Hallo, bin von den Leuten hier im Forum begeistert (Erfahrung, Angelerlebnisse..)#6 
Werde in ein paar Wochen nach Sri Lanka fliegen. Ich habe vor viel Zeit mit der Angelei zu verbringen (so wie ich mich kenne, bekomm ich hinterher fast nichts vom Land mit)
Hab es auf die etwas größeen Fische abgesehen. Den Höhepunkt sollen auf Platz eins ein großer Hai krönen gefolgt von großen Zackenbarschen.
dachte an eine mit styropor gefüllte Sardine, einen meter überm Grund angeboten, am 175gr. Blei ;+  (hab keine Lust wie letzdens in Gran Canaria auf Rochen)
War von euch schon mal jemand in Sri Lanka und hat da solche Fische gefangen, und kann mir tipps geben wo die besten stellen sind usw.
Und wie sieht es aus mit dem Gerät usw.
Wär für jeden Tipp sehr dankbar!
Bis dahin Petri Heil!


----------



## samnrw (30. September 2004)

*AW: Sri Lanka: Hai, Zackenbarsch und Co vom Ufer*

Dank dir für die info, will eigentlich nur vom Ufer aus angeln, mal sehen was mir wodibo für tipps geben kann


----------



## wodibo (1. Oktober 2004)

*AW: Sri Lanka: Hai, Zackenbarsch und Co vom Ufer*

Willkommen im Board :m

Vom Ufer aus hatte ich nicht besonders Glück.
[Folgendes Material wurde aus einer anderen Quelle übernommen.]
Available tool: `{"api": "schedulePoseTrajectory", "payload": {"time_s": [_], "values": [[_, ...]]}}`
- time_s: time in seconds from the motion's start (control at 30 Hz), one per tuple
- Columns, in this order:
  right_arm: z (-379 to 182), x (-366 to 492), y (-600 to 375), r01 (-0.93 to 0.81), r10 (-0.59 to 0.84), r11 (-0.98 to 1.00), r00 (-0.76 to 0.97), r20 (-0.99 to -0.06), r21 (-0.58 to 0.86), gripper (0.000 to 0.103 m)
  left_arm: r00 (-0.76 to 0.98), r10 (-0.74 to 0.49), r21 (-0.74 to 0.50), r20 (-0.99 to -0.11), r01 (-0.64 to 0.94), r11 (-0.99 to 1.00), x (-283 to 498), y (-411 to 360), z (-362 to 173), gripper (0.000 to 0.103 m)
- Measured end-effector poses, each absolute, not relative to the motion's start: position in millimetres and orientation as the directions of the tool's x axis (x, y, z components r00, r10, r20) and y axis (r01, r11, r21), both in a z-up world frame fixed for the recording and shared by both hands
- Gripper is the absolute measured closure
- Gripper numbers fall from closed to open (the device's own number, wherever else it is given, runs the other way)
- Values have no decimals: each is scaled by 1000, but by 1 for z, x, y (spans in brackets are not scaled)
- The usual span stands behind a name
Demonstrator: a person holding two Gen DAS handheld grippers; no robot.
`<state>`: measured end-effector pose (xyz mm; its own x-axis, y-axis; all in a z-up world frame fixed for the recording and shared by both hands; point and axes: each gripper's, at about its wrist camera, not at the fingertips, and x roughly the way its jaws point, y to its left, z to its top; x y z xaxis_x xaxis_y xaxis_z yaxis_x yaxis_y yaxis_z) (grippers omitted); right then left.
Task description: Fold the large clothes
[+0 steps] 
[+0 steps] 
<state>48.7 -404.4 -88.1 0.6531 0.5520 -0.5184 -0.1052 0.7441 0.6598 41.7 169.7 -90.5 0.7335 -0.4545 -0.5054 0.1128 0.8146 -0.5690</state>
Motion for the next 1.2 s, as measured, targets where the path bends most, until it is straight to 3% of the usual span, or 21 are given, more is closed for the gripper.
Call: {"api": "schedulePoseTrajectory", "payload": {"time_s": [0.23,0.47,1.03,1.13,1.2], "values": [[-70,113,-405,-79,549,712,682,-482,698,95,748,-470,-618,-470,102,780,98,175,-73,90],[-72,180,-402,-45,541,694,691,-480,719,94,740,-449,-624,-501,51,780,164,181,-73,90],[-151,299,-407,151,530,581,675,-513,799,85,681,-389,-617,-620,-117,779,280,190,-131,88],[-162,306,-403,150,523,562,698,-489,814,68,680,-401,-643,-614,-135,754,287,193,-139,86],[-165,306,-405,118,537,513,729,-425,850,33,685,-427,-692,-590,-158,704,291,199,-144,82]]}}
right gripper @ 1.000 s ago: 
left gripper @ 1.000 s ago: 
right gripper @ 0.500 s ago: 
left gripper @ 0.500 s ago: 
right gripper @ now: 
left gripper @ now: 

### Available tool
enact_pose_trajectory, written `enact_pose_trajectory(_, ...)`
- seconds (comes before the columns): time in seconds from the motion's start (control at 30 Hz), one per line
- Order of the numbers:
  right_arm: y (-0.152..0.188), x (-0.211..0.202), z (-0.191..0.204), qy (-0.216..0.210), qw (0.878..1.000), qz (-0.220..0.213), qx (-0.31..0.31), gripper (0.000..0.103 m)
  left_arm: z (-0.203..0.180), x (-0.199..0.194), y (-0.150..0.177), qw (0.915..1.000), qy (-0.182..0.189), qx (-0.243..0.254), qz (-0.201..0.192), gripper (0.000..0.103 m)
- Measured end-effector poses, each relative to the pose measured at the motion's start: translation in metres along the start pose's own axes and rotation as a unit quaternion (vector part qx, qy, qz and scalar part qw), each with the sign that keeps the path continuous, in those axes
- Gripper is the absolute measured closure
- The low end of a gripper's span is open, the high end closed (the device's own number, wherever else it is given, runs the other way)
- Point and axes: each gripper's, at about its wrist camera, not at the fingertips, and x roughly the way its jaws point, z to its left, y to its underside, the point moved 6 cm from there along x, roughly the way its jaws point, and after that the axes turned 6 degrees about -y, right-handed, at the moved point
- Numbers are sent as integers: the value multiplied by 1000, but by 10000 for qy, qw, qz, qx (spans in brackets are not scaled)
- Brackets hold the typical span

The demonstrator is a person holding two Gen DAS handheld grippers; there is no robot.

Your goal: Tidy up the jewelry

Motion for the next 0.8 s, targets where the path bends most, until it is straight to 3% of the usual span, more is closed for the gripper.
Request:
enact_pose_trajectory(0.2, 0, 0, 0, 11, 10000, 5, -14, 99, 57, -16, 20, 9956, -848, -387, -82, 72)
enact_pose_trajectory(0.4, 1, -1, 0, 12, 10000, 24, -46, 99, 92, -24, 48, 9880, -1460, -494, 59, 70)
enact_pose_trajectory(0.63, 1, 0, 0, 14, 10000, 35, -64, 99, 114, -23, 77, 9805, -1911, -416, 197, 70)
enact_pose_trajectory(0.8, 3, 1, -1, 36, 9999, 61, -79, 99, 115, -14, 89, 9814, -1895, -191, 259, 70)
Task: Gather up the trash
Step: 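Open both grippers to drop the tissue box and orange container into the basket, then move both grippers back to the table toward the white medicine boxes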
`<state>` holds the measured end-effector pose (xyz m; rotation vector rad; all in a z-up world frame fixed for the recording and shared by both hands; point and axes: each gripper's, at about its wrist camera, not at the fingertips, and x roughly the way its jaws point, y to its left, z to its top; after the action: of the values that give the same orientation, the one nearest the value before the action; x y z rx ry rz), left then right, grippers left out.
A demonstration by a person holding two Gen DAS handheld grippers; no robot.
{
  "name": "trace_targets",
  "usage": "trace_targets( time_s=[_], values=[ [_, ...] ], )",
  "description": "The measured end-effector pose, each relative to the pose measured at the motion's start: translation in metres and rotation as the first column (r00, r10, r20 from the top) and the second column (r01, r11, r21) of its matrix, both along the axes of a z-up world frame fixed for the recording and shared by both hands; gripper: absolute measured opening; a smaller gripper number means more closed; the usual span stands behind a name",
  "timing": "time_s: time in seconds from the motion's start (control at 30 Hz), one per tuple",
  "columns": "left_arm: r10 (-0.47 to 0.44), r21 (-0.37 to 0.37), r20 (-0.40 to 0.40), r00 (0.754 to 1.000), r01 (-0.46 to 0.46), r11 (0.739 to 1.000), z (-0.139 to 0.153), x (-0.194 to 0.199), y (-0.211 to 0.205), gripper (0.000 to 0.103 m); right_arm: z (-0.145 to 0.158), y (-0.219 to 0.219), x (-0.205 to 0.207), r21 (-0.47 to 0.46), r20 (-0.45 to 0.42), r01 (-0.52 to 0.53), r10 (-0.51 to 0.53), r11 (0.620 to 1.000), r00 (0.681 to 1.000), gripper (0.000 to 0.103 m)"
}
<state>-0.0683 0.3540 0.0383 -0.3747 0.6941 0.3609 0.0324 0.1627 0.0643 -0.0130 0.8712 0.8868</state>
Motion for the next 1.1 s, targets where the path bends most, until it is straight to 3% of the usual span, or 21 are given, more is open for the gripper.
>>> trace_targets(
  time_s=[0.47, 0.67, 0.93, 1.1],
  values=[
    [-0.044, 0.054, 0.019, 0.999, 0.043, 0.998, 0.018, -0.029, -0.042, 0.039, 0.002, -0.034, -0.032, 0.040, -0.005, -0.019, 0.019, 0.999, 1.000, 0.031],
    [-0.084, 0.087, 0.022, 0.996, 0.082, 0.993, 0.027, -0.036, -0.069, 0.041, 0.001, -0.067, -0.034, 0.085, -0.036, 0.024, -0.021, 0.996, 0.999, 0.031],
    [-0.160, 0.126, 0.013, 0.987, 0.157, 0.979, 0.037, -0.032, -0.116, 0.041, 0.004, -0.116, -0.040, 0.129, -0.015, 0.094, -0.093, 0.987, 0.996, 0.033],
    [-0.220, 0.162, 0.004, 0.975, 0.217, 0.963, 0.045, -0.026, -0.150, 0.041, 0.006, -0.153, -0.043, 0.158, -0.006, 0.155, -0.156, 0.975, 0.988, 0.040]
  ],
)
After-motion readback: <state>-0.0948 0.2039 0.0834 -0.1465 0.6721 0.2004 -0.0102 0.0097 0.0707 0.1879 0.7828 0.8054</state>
Ich war in Beruwela immer auf einer kleinen vorgelagerten Insel im Mündungsbereich des Bentotaflusses. Allerdings war Monsun und es gab ne saumäßige Strömung. Auch der einheimische Fischer mit dem ich auf der Insel war hat nix gefangen. Ich hab mit ner kräftigen Brandungsrute und mind. 100 Gramm Blei geangelt. Als Köder hatte ich Fischfetzen.
Wenn Du in ein paar Wochen fliegen willst, wird auch im Mündungsbereich der großen Flüsse nicht viel zu machen sein, da einfach das Nahrungsangebot wie beim Monsun nicht vorhanden ist. Du kannst Dir aber über einen Beachboy (die sind vor jedem Hotel) ein kleines Motorboot besorgen und im Fluss und seinen Seitenarmen Dein Glück versuchen.
Besser ist es aber im Hafen sich ein Fischerboot zu mieten. Ordentlich verhandeln und dann raus ans Riff zum Schleppen :m


----------